# Aim of the task
Exclude all pictures, then copy each of the records exactly as written.

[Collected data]
=======
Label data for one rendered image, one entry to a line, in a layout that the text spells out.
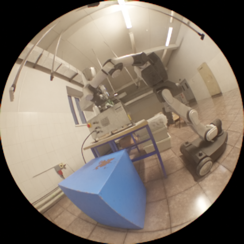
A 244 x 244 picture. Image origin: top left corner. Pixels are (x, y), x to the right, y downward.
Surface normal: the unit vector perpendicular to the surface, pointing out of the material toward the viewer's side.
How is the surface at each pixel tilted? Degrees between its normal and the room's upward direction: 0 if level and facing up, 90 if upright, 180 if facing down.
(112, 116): 90
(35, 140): 90
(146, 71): 101
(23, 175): 90
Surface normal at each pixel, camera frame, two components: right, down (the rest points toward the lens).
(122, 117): -0.24, 0.05
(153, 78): -0.47, 0.39
=======
# Your response
Label data for one rendered image, one entry to a line, in a layout that the text spells out.
A 244 x 244 picture. Image origin: top left corner. Pixels are (x, y), x to the right, y downward.
Surface normal: the unit vector perpendicular to the surface, pointing out of the material toward the viewer's side.
How is the surface at each pixel tilted? Degrees between its normal and the room's upward direction: 0 if level and facing up, 90 if upright, 180 if facing down.
(112, 116): 90
(35, 140): 90
(146, 71): 101
(23, 175): 90
Surface normal at each pixel, camera frame, two components: right, down (the rest points toward the lens).
(122, 117): -0.24, 0.05
(153, 78): -0.47, 0.39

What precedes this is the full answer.